Task item.
Using the entries below, say how many of the lines carry "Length". Write the number alone.

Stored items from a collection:
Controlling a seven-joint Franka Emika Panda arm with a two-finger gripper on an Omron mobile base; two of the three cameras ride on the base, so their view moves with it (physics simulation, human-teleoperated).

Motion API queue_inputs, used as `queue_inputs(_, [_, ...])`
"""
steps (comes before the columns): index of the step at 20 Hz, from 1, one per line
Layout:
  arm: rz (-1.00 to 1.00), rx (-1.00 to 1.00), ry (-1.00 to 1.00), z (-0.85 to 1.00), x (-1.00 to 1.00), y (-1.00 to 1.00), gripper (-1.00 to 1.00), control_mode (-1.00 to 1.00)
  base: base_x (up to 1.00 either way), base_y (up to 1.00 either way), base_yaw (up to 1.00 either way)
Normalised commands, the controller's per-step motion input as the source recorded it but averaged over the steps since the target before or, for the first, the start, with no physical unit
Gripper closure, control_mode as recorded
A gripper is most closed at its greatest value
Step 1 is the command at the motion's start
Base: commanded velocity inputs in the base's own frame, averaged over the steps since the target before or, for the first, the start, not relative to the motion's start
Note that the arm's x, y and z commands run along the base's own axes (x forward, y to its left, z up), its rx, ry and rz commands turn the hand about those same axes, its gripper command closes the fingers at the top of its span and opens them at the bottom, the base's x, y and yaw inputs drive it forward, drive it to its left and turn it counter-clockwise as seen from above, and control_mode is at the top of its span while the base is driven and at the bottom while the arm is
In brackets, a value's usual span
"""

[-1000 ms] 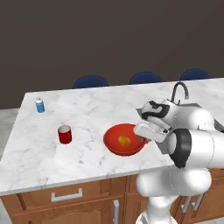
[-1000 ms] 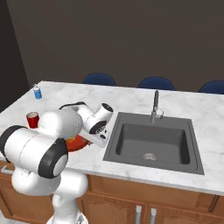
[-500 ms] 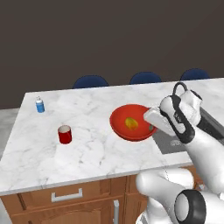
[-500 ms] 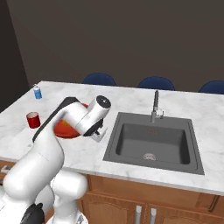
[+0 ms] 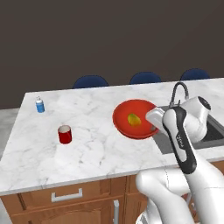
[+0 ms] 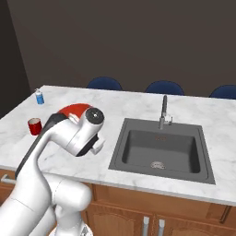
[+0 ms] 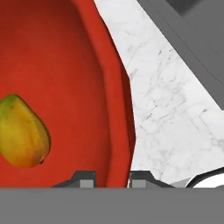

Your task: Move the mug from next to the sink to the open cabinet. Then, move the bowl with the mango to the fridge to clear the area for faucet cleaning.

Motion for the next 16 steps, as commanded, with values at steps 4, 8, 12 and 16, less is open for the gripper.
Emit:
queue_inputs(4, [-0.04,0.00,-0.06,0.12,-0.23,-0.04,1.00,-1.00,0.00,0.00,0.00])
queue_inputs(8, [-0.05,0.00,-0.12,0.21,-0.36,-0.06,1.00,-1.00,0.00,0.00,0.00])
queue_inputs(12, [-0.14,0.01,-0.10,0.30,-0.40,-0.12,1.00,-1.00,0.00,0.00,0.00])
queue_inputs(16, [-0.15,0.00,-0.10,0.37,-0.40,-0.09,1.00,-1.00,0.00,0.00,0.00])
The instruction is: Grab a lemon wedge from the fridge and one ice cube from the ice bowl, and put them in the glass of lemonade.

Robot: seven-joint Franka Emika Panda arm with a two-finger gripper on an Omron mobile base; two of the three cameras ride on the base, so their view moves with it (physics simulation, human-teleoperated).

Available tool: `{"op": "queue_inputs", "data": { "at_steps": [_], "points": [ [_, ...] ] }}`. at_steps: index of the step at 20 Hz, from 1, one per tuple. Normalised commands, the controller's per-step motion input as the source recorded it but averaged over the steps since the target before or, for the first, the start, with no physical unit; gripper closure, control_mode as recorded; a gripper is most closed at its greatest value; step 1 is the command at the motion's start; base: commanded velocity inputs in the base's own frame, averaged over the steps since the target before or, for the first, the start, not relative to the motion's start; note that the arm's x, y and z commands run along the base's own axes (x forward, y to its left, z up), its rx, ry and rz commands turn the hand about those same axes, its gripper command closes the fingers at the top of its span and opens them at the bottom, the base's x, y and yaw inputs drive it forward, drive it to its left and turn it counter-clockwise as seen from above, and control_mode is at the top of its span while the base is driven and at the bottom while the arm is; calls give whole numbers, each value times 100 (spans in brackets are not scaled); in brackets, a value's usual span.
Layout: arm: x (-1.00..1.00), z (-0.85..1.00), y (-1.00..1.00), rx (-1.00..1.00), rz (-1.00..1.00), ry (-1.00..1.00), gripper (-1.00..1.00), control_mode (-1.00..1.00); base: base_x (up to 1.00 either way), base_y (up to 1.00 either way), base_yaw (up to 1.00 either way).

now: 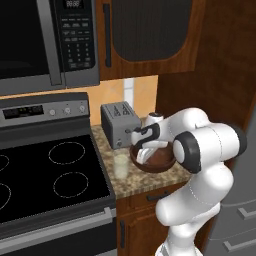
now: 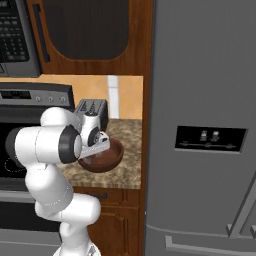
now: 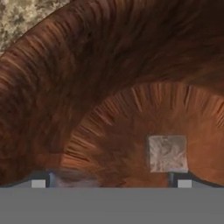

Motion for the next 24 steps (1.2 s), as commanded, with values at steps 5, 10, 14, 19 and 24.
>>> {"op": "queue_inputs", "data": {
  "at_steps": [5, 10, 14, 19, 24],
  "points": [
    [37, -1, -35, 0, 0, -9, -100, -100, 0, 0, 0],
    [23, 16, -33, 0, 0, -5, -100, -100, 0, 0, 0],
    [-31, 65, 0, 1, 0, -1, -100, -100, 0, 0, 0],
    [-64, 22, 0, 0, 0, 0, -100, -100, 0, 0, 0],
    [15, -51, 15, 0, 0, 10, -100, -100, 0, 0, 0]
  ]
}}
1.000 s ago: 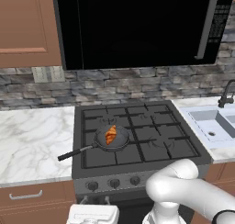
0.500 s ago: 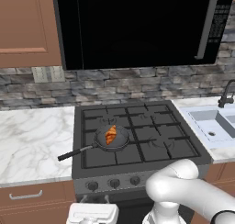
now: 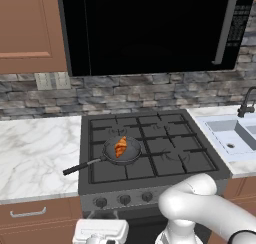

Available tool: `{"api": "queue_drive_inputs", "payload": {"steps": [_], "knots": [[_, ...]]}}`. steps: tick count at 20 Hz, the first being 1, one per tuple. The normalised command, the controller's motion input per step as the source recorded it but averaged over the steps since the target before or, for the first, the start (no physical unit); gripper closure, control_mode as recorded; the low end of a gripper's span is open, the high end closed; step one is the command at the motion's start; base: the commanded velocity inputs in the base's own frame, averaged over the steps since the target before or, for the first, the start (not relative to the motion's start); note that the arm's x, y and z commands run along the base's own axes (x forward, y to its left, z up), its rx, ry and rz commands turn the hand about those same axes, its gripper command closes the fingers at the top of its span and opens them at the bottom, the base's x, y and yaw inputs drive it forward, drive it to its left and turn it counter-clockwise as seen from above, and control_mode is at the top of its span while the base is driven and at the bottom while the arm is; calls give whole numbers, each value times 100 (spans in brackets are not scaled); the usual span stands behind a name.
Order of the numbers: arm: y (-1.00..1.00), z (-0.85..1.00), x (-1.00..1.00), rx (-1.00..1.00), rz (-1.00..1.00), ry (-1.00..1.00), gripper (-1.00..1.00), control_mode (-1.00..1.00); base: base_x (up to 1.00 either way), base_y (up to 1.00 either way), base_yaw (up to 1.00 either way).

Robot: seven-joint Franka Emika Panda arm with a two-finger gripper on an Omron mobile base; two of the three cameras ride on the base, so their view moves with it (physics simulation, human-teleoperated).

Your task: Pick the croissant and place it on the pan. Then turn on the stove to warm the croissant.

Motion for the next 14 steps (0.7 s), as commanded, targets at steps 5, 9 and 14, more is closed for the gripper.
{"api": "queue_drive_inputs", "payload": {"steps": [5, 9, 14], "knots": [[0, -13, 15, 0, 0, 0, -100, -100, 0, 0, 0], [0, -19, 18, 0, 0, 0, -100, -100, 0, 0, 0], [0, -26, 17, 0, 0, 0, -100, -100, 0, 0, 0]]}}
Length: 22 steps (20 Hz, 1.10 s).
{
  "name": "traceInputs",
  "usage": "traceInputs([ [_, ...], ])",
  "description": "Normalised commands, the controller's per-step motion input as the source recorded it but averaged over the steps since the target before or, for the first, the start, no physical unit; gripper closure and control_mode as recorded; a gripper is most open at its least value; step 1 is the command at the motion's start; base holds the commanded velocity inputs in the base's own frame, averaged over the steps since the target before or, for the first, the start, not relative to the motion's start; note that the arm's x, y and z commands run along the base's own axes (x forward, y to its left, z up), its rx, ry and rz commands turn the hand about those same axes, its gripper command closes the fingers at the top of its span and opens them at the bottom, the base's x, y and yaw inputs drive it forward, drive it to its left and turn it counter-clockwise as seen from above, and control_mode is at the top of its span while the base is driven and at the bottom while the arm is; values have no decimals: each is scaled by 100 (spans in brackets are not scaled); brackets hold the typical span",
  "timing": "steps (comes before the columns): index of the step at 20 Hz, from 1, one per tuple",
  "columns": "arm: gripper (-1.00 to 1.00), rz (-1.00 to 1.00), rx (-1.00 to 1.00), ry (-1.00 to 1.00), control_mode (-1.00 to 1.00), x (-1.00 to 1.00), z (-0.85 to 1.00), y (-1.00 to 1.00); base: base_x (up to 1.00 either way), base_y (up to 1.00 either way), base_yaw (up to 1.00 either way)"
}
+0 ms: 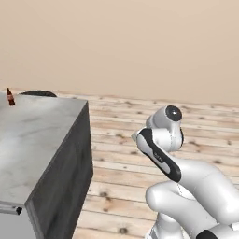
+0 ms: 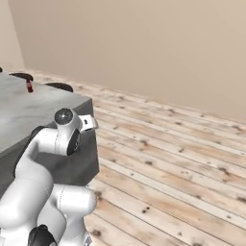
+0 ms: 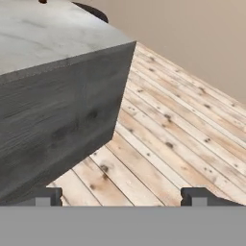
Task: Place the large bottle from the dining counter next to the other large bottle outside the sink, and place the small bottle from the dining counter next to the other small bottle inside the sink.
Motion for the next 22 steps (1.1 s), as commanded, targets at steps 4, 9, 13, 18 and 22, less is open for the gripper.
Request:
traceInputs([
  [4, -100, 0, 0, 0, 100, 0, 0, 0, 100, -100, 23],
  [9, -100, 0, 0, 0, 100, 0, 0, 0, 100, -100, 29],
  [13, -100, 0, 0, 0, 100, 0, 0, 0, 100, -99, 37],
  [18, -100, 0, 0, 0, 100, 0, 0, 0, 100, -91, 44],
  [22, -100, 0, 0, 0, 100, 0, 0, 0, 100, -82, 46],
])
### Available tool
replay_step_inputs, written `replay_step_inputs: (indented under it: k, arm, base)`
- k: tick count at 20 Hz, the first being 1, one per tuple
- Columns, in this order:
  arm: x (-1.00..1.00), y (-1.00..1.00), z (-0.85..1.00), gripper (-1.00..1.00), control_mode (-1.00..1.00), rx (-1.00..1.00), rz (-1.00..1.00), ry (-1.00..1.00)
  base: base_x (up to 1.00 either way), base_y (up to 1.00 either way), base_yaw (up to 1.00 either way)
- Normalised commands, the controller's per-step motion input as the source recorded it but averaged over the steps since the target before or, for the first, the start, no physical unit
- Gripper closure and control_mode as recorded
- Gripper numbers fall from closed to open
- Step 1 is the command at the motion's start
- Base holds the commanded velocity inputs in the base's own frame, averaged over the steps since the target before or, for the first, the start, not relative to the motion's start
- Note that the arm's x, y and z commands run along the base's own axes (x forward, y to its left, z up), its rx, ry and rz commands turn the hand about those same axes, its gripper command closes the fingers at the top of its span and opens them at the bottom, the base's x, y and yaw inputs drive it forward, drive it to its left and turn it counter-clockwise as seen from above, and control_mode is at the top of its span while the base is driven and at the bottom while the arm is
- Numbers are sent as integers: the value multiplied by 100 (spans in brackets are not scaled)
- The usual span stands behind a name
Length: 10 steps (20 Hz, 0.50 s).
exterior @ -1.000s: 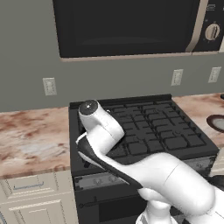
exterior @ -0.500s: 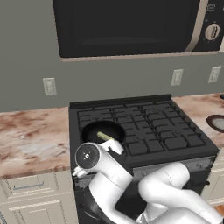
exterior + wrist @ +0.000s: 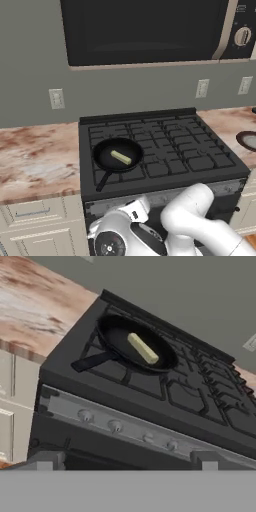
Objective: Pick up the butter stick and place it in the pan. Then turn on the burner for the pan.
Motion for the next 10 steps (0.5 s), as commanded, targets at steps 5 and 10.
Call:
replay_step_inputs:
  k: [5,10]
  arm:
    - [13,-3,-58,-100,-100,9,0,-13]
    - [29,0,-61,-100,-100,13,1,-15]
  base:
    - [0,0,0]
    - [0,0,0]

Exercise result.
2